**Problem details**
Leaving the pictures aside, reproduce the data in full and word for word.

**Records for the task**
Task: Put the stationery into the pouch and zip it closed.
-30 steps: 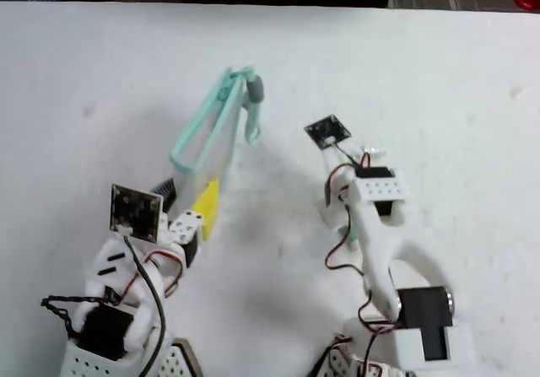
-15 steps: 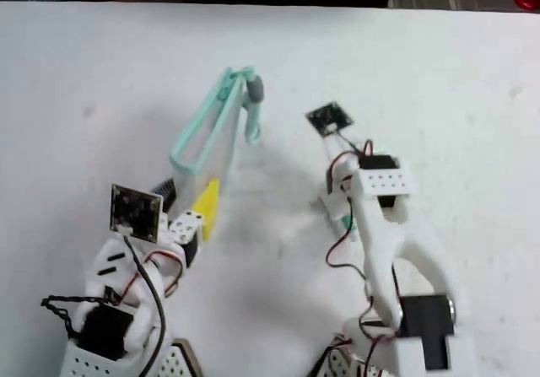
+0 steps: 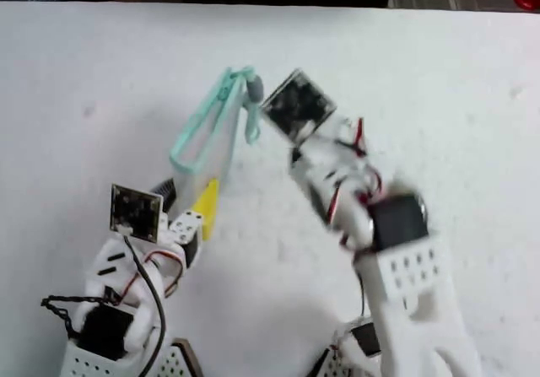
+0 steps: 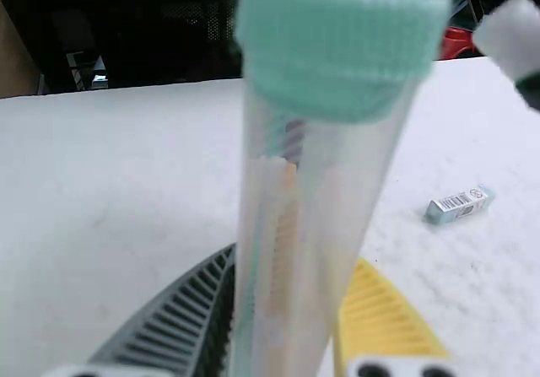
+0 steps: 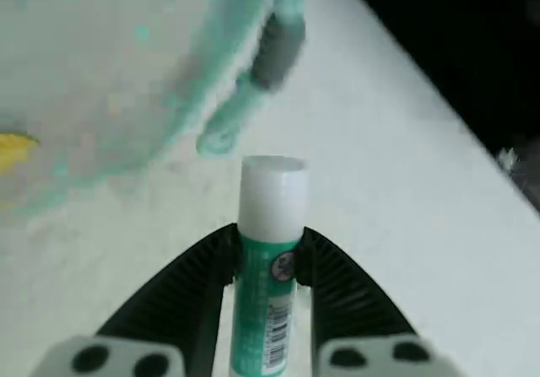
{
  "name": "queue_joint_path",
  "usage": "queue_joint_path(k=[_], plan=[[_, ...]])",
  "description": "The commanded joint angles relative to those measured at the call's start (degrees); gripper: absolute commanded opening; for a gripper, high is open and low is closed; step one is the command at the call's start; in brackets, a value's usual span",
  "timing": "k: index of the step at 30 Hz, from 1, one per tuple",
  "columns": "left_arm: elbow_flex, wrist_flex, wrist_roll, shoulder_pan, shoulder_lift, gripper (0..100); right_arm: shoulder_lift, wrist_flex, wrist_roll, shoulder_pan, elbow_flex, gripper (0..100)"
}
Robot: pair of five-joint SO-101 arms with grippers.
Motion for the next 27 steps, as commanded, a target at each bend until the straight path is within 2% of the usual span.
queue_joint_path(k=[1,8,12,19,27], plan=[[-0.1,0.7,0.3,0.7,0.4,17,-6.7,-7.6,0.9,-7.2,-3.0,1.7],[-0.3,1.5,0.3,0.7,0.4,17,-12.5,-23.5,0.9,-18.2,-2.9,1.7],[-1.8,4.2,0.4,0.7,0.4,25,-12.1,-29.6,-0.8,-22.8,-2.7,1.7],[-2.2,4.5,0.3,0.5,0.4,24,-5.6,-32.3,-16.8,-20.6,-2.7,1.7],[-2.2,3.4,0.6,-2.4,0.4,24,-0.6,-31.5,-20.7,-18.9,-1.2,1.7]])
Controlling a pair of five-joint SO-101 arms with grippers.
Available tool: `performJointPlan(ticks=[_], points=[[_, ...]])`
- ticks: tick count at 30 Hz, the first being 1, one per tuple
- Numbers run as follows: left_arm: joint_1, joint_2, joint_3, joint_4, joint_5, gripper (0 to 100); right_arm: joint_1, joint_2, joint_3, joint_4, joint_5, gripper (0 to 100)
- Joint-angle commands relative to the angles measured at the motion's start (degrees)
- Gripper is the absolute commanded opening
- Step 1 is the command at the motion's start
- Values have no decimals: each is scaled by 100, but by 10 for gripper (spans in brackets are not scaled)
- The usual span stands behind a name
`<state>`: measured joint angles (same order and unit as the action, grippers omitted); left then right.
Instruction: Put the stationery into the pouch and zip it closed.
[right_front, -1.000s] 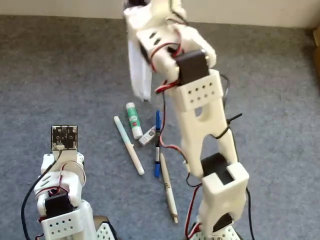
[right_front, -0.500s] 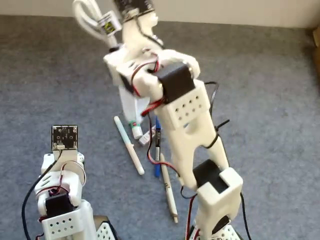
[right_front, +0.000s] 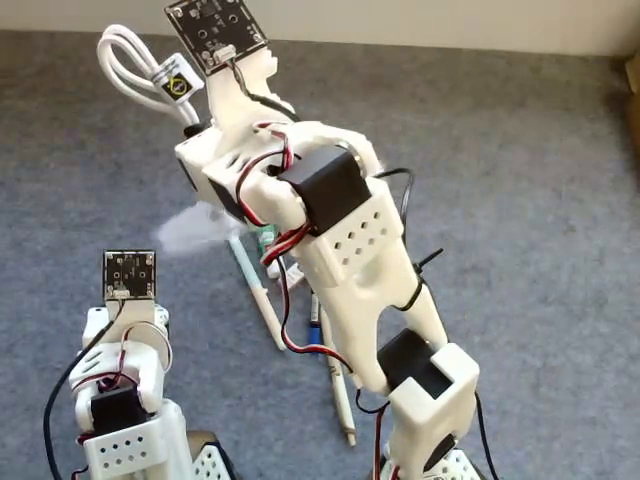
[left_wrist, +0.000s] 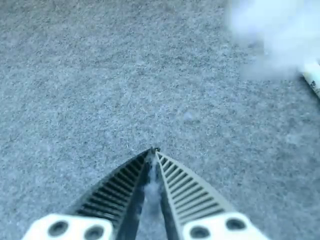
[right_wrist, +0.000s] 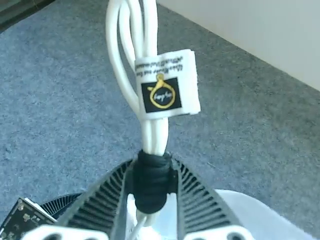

**Result of this task**
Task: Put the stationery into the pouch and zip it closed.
-30 steps: 
-15 steps: 
+0 steps: 
+0 steps: 
+0 steps: 
{
  "name": "queue_joint_path",
  "usage": "queue_joint_path(k=[_], plan=[[_, ...]])",
  "description": "The commanded joint angles relative to those measured at the call's start (degrees); gripper: absolute commanded opening; for a gripper, high is open and low is closed; step one is the command at the call's start; in brackets, a value's usual span",
  "timing": "k: index of the step at 30 Hz, from 1, one per tuple",
  "columns": "left_arm: elbow_flex, wrist_flex, wrist_roll, shoulder_pan, shoulder_lift, gripper (0..100); right_arm: shoulder_lift, wrist_flex, wrist_roll, shoulder_pan, elbow_flex, gripper (0..100)"
}
Robot: pair of five-joint SO-101 arms with grippers.
Motion for the next 27 steps, as commanded, a target at each bend until the straight path is within 2% of the usual span.
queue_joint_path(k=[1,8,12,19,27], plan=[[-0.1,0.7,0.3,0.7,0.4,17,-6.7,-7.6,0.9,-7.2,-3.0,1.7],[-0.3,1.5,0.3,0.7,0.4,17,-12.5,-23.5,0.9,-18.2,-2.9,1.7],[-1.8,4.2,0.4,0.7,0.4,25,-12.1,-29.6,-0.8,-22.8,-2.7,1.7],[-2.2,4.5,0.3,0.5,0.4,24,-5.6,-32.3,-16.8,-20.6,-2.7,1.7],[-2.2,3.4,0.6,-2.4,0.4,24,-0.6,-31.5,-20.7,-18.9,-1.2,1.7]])
Controlling a pair of five-joint SO-101 arms with grippers.
Available tool: `performJointPlan(ticks=[_], points=[[_, ...]])`
- ticks: tick count at 30 Hz, the first being 1, one per tuple
- Numbers run as follows: left_arm: joint_1, joint_2, joint_3, joint_4, joint_5, gripper (0 to 100); right_arm: joint_1, joint_2, joint_3, joint_4, joint_5, gripper (0 to 100)
- Joint-angle commands relative to the angles measured at the motion's start (degrees)
- Gripper is the absolute commanded opening
- Step 1 is the command at the motion's start
- Values have no decimals: each is scaled by 100, but by 10 for gripper (spans in brackets are not scaled)
- The usual span stands behind a name
`<state>`: measured joint angles (same order and unit as the action, grippers omitted); left then right.
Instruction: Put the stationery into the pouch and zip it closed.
[right_front, -1.000s] 
[right_front, -0.500s] 
[right_front, +0.000s] 
[left_wrist, +0.000s] 
[right_wrist, +0.000s] 

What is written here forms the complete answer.